> **Goal of the exercise**
An exact reproduction of the data below is the required answer.
***** Data
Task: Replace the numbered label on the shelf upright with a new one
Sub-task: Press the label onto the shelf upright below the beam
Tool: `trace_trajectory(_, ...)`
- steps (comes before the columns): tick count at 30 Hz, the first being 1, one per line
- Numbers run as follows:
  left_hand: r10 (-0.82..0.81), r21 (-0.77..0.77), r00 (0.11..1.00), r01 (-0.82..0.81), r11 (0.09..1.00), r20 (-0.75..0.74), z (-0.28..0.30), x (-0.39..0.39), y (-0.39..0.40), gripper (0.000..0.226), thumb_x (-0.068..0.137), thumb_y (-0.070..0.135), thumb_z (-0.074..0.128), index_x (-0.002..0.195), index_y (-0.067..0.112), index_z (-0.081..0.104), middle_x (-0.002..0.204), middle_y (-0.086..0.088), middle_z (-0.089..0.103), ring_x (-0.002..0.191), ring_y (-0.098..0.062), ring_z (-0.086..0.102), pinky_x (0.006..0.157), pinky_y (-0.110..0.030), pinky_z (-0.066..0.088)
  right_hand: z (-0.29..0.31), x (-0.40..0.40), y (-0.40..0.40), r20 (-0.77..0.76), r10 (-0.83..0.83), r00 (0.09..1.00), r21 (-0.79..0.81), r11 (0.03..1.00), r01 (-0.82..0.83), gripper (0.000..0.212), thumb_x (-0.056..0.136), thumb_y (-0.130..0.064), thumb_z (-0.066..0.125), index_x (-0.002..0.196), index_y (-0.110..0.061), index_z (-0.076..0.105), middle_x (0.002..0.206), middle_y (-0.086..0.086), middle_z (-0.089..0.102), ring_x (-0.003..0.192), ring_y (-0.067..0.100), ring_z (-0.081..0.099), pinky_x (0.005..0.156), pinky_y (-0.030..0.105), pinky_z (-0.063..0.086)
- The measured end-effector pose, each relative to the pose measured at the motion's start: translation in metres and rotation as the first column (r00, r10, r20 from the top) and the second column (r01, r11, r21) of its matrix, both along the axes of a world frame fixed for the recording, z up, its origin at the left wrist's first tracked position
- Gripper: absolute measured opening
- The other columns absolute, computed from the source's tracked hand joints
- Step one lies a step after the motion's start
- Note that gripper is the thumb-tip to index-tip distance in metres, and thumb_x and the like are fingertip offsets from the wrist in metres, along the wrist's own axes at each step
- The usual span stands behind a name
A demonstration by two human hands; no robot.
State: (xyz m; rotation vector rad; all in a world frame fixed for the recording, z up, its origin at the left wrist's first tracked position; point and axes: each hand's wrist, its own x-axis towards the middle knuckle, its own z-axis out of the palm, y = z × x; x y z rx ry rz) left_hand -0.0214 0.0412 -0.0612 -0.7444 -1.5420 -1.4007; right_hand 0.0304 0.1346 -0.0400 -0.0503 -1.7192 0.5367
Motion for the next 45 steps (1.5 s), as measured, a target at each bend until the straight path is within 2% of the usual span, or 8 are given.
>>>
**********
> **Written solution**
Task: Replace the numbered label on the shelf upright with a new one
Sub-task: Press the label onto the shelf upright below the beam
Tool: `trace_trajectory(_, ...)`
- steps (comes before the columns): tick count at 30 Hz, the first being 1, one per line
- Numbers run as follows:
  left_hand: r10 (-0.82..0.81), r21 (-0.77..0.77), r00 (0.11..1.00), r01 (-0.82..0.81), r11 (0.09..1.00), r20 (-0.75..0.74), z (-0.28..0.30), x (-0.39..0.39), y (-0.39..0.40), gripper (0.000..0.226), thumb_x (-0.068..0.137), thumb_y (-0.070..0.135), thumb_z (-0.074..0.128), index_x (-0.002..0.195), index_y (-0.067..0.112), index_z (-0.081..0.104), middle_x (-0.002..0.204), middle_y (-0.086..0.088), middle_z (-0.089..0.103), ring_x (-0.002..0.191), ring_y (-0.098..0.062), ring_z (-0.086..0.102), pinky_x (0.006..0.157), pinky_y (-0.110..0.030), pinky_z (-0.066..0.088)
  right_hand: z (-0.29..0.31), x (-0.40..0.40), y (-0.40..0.40), r20 (-0.77..0.76), r10 (-0.83..0.83), r00 (0.09..1.00), r21 (-0.79..0.81), r11 (0.03..1.00), r01 (-0.82..0.83), gripper (0.000..0.212), thumb_x (-0.056..0.136), thumb_y (-0.130..0.064), thumb_z (-0.066..0.125), index_x (-0.002..0.196), index_y (-0.110..0.061), index_z (-0.076..0.105), middle_x (0.002..0.206), middle_y (-0.086..0.086), middle_z (-0.089..0.102), ring_x (-0.003..0.192), ring_y (-0.067..0.100), ring_z (-0.081..0.099), pinky_x (0.005..0.156), pinky_y (-0.030..0.105), pinky_z (-0.063..0.086)
- The measured end-effector pose, each relative to the pose measured at the motion's start: translation in metres and rotation as the first column (r00, r10, r20 from the top) and the second column (r01, r11, r21) of its matrix, both along the axes of a world frame fixed for the recording, z up, its origin at the left wrist's first tracked position
- Gripper: absolute measured opening
- The other columns absolute, computed from the source's tracked hand joints
- Step one lies a step after the motion's start
- Note that gripper is the thumb-tip to index-tip distance in metres, and thumb_x and the like are fingertip offsets from the wrist in metres, along the wrist's own axes at each step
- The usual span stands behind a name
A demonstration by two human hands; no robot.
State: (xyz m; rotation vector rad; all in a world frame fixed for the recording, z up, its origin at the left wrist's first tracked position; point and axes: each hand's wrist, its own x-axis towards the middle knuckle, its own z-axis out of the palm, y = z × x; x y z rx ry rz) left_hand -0.0214 0.0412 -0.0612 -0.7444 -1.5420 -1.4007; right_hand 0.0304 0.1346 -0.0400 -0.0503 -1.7192 0.5367
Motion for the next 45 steps (1.5 s), as measured, a target at each bend until the straight path is within 2% of the usual span, or 8 are given.
>>>

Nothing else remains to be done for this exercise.